Sarah Morgenstern
Principal, Investments

Why We Invested: United Income

February 2, 2017

For more than 110 million Americans at or approaching retirement age, finance-related New Year’s resolutions are needlessly hard to achieve because the money management tools available to them are inadequate and outdated.

Most financial advice focuses on how to build assets, leaving consumers on their own when the time comes to draw down their savings intelligently to cover their expenses over a multi-decade timeframe. Many investment strategies for retirees are based on a single research paper from 60 years ago[i]. In an era of thriving FinTech innovation, it should not be so hard for aging households to get help managing their money in a way that’s both sustainable and allows them to confidently realize their personal goals.

As Americans live longer, the difficult choices households make about retirement spending are growing ever more complex, as households increasingly need to stretch out their savings over longer time horizons. Thanks to advances in modern health and medicine, Federal Reserve data suggests the average person today needs 50 percent more money during retirement than 40 years ago, and yet that same person has saved just 11 percent more since 1970.

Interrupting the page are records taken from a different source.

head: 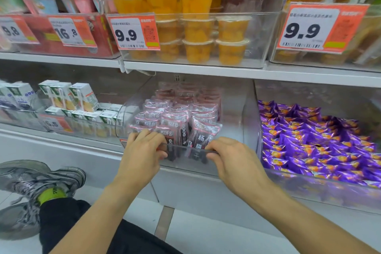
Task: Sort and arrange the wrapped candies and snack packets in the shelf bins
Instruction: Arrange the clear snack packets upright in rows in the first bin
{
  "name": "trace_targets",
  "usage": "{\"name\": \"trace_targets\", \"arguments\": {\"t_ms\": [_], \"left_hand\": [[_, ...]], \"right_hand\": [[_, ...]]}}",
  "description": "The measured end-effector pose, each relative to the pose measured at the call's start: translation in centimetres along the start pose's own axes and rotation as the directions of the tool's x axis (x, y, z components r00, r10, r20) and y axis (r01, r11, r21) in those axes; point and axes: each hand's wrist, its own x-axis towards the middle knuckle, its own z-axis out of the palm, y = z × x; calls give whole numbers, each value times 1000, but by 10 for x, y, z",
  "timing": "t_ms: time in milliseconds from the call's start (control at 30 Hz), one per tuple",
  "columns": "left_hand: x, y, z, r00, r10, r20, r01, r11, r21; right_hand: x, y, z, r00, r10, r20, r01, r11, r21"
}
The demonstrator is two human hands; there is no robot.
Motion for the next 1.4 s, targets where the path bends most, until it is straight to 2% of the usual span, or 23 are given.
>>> {"name": "trace_targets", "arguments": {"t_ms": [100,233,400,433,533,667,733,933,1000,1100,1400], "left_hand": [[22,0,-1,1000,-1,-10,1,1000,-24],[43,-1,13,999,-30,13,31,999,-40],[36,-4,32,999,-40,15,41,999,-27],[34,-4,35,999,-40,7,40,999,-20],[34,-4,37,999,-38,-12,38,999,-6],[31,-4,38,1000,-23,-20,23,1000,-9],[28,-6,39,999,-19,-29,19,1000,-19],[23,-8,41,998,9,-59,-12,999,-48],[22,-7,40,998,12,-58,-15,999,-51],[21,-6,38,999,14,-53,-18,998,-65],[18,-7,38,999,-1,-34,-3,993,-116]], "right_hand": [[15,4,-8,998,37,-46,-36,999,12],[37,11,-10,993,122,-5,-122,993,0],[48,15,-8,958,204,200,-219,974,55],[52,15,-10,958,218,188,-236,969,77],[73,16,-25,962,274,12,-274,961,18],[101,20,-34,898,425,114,-416,904,-98],[108,20,-25,906,420,54,-416,907,-63],[105,14,-16,952,303,-52,-297,950,96],[105,15,-14,957,276,-88,-271,961,61],[105,18,-7,963,267,-39,-269,961,-65],[106,25,-19,945,318,79,-314,948,-55]]}}
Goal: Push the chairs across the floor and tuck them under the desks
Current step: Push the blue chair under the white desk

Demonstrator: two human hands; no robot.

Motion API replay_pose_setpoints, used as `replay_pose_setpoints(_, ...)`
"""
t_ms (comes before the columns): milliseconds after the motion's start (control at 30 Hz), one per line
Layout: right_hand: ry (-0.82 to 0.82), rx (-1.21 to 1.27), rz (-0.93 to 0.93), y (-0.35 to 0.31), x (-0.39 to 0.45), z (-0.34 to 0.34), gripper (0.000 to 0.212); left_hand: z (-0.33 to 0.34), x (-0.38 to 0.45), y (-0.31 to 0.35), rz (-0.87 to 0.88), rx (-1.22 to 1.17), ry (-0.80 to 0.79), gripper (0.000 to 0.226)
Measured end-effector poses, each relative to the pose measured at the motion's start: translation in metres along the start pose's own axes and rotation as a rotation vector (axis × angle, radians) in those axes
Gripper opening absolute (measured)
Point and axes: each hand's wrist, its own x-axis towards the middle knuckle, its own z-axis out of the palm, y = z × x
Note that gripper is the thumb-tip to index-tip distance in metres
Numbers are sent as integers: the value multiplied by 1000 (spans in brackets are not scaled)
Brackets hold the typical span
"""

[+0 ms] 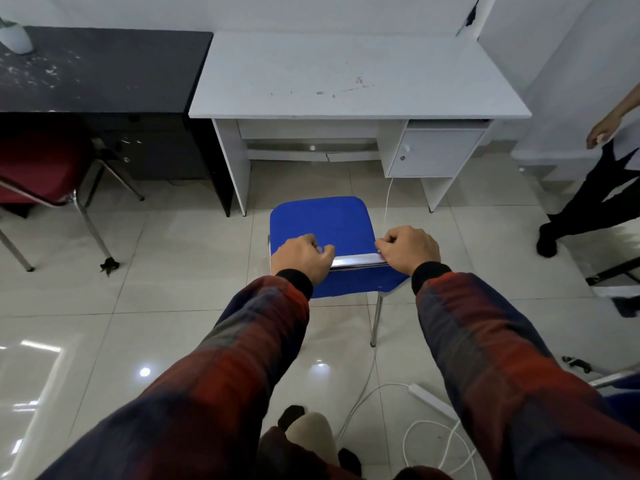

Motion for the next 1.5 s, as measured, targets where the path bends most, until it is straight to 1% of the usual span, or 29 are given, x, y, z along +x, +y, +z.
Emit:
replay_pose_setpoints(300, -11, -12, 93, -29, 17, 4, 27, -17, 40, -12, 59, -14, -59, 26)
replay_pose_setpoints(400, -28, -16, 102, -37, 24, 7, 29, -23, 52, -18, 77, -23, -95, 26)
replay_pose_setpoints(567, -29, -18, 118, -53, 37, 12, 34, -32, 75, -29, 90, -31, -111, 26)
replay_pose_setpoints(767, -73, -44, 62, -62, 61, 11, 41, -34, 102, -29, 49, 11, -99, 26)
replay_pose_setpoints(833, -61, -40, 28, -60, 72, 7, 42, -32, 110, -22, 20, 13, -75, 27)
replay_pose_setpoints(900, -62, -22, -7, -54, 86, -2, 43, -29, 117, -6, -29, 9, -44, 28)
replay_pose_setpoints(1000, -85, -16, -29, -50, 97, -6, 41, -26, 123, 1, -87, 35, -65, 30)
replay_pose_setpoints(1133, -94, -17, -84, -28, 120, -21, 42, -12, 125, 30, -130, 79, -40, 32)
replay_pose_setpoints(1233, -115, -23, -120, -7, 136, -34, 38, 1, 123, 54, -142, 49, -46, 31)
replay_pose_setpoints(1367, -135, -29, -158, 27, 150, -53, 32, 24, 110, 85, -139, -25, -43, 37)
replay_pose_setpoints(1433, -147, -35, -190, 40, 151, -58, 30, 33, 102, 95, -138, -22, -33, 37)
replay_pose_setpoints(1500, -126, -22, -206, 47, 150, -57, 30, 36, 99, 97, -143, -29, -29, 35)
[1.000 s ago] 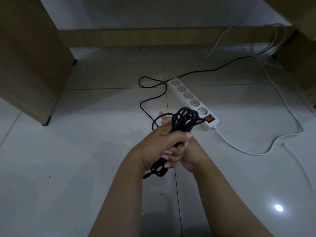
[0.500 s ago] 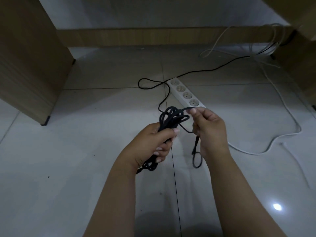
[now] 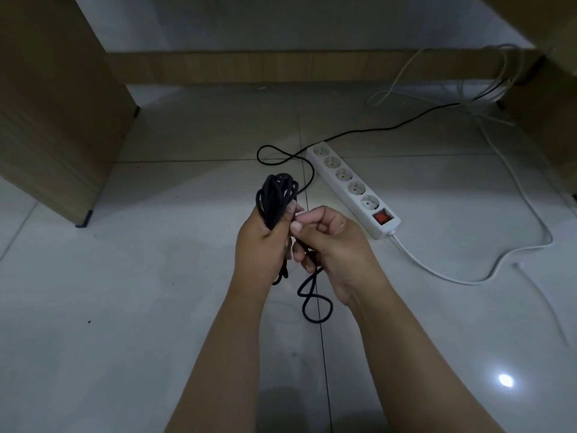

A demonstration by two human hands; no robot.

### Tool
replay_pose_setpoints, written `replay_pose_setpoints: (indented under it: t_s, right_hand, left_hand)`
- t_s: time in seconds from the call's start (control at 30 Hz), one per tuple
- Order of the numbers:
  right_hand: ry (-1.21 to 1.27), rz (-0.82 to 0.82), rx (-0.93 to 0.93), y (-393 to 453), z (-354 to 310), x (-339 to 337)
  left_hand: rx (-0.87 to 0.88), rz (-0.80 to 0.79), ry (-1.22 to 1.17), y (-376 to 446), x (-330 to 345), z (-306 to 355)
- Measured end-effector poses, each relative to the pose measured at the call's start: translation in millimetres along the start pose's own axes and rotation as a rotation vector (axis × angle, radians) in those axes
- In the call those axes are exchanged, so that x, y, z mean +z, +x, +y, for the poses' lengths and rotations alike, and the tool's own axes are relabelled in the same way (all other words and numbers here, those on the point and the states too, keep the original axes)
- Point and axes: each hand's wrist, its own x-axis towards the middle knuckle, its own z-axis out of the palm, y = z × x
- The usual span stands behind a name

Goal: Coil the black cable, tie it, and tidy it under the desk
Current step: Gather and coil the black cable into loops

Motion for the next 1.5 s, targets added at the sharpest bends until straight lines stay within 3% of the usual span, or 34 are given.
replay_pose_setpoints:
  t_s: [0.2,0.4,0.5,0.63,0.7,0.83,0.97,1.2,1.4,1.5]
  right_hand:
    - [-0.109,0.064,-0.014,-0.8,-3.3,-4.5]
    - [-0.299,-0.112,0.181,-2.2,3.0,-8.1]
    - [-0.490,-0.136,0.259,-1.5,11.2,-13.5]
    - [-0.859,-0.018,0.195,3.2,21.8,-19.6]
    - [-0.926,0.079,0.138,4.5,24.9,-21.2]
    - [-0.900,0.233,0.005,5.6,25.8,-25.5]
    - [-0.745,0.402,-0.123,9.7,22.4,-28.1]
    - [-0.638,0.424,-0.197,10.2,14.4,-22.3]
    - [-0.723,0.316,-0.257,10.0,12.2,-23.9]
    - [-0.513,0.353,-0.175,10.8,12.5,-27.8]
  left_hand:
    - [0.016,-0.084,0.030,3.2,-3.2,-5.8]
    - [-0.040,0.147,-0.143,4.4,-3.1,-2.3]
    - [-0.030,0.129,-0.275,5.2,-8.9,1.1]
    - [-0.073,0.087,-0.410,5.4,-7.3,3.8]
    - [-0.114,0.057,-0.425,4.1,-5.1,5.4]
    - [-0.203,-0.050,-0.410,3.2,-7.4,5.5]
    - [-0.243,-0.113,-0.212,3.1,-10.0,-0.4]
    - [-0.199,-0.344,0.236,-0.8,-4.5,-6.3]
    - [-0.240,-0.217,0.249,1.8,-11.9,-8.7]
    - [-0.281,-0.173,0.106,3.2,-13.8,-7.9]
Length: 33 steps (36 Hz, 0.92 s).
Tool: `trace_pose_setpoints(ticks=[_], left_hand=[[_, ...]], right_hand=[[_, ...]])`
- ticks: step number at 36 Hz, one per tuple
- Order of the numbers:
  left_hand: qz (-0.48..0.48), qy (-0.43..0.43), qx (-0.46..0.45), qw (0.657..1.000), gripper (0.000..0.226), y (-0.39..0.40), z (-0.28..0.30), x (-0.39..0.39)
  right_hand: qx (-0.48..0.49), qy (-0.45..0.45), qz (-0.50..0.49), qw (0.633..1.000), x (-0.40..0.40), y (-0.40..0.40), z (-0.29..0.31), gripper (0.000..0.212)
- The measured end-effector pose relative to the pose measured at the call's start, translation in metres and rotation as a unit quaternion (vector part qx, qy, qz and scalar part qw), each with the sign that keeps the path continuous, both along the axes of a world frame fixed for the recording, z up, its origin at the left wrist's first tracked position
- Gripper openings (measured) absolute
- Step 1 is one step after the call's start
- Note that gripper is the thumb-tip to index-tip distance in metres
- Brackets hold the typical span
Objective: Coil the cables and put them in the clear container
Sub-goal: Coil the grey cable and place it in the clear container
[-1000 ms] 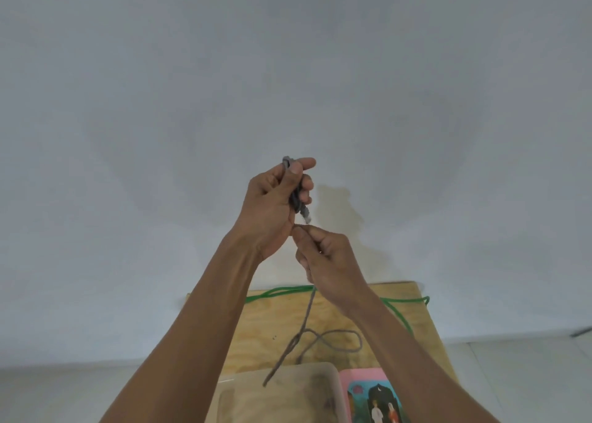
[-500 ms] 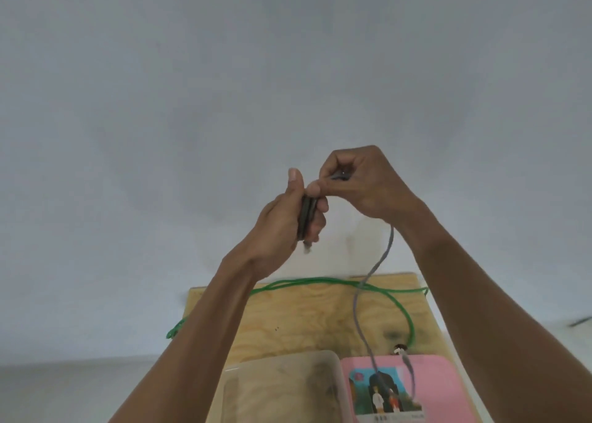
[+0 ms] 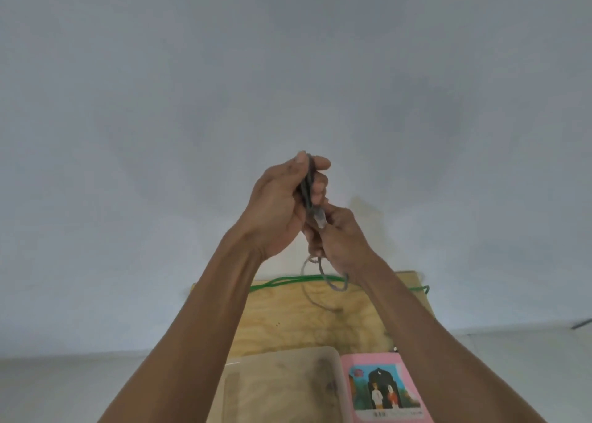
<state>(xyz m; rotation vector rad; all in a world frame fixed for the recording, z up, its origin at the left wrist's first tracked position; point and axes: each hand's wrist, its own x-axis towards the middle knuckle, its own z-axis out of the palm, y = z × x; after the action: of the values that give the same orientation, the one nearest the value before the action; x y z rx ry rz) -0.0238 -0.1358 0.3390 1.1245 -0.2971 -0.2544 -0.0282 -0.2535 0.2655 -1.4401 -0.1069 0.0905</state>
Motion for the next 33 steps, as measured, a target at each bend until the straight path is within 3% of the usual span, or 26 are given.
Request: trace_pose_setpoints(ticks=[3,10,13,18,23,26,30,33], left_hand=[[0.042,-0.018,0.027,0.999,0.035,0.002,0.000,0.010],[0.161,-0.118,0.191,0.961,0.038,0.013,-0.005,0.028],[0.179,-0.180,0.309,0.917,0.040,0.021,-0.012,0.033],[0.184,-0.286,0.496,0.799,0.041,0.029,-0.027,0.038],[0.144,-0.304,0.566,0.753,0.042,0.035,-0.042,0.041],[0.105,-0.262,0.582,0.763,0.060,0.040,-0.048,0.036],[0.035,-0.158,0.502,0.850,0.070,0.038,-0.052,0.024],[-0.024,-0.124,0.449,0.884,0.070,0.028,-0.051,0.015]], right_hand=[[-0.030,-0.018,0.011,0.999,-0.006,0.002,-0.001,0.029],[-0.126,-0.048,0.083,0.987,-0.020,-0.002,0.001,0.022],[-0.215,-0.065,0.106,0.969,-0.022,-0.007,0.008,0.022],[-0.360,-0.109,0.113,0.920,-0.018,-0.014,0.027,0.022],[-0.492,-0.159,0.084,0.852,-0.010,-0.024,0.049,0.020],[-0.497,-0.197,0.051,0.843,0.000,-0.033,0.065,0.015],[-0.391,-0.233,-0.018,0.890,0.020,-0.044,0.078,0.021],[-0.310,-0.220,-0.055,0.923,0.035,-0.050,0.081,0.023]])
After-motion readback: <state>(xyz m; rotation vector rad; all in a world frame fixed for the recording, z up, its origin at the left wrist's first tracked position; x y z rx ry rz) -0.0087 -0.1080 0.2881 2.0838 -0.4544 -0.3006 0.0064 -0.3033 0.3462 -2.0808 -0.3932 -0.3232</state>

And as the stakes continue to rise, the most common decisions about retirement spending assume heightened importance, with countless options to personal questions such as:

  • When I should start claiming social security benefits?

  • What’s the most tax effective way to spend down different pools of my accumulated savings?

  • How much money is enough for me squirrel away for long-term care and rising healthcare costs?

Given the growing size and economic clout of the 50+ cohort, the absence of innovators tackling these challenges represents a glaringly neglected market opportunity. People over 50 account for over 80 percent of wealth and 50 percent of purchasing power in the U.S. FinTech innovators—long focused primarily on millennials—are beginning to take note, with an increasing number of entrepreneurs shifting their gaze to the Baby Boomer generation.

At the forefront of this trend is United Income, led by Matt Fellowes, a seasoned FinTech executive who sold his previous financial wellness startup to Morningstar for over $50 million in 2014.  We invested in United Income because the company is squarely taking aim at the missing market for holistic, cost-effective financial solutions designed for over-50 consumers. Set to launch in the Fall, United Income’s retirement platform harnesses the most recent advances in financial technology, investment research, and behavioral finance to address aging households’ distinct financial service needs.

The company is building a suite of money management tools to simplify long-term financial planning: sophisticated software for modeling annual budgets, personalized investment advice that goes beyond outdated “rules of thumb,” and trusted Registered Investment Advisors (RIAs) available for dedicated counseling—all at affordable prices powered by nimble back-end technology that drives down costs for consumers.  

What’s distinctly powerful about United Income’s approach is that the company doesn’t stop at just providing advice and managing assets—the real key is the way the company plans to help customers translate their long-term goals into their day-to-day.

Their “retirement paycheck” product, for example, will do the heavy lifting for consumers by automatically determining a “safe-to-spend” budget, drawing down those funds on a monthly basis from a user’s tax optimal savings accounts, and depositing those sums directly into a consumer’s checking account. In doing so, United Income will help to recreate the certainty and predictability of a monthly paycheck, while also relieving the stresses and headaches of managing fragmented retirement funds.

As the AARP forecasts, the over-50 cohort will grow by 45 percent over the next 35 years, making up 40 percent of the U.S. population by 2050. Within the FinTech community, we are still in the early days of responding to the implications of this new normal for financial services. United Income represents an important milestone in pushing the field forward on this topic. If they succeed, they might well change how we think about finances during the stage of life that most of us work our entire careers to prepare for: our sunset years 


 

[i] Markowitz, Harry. Portfolio Selection, The Journal of Finance, Vol. 7, No. 1, pages 77-91. March, 1952.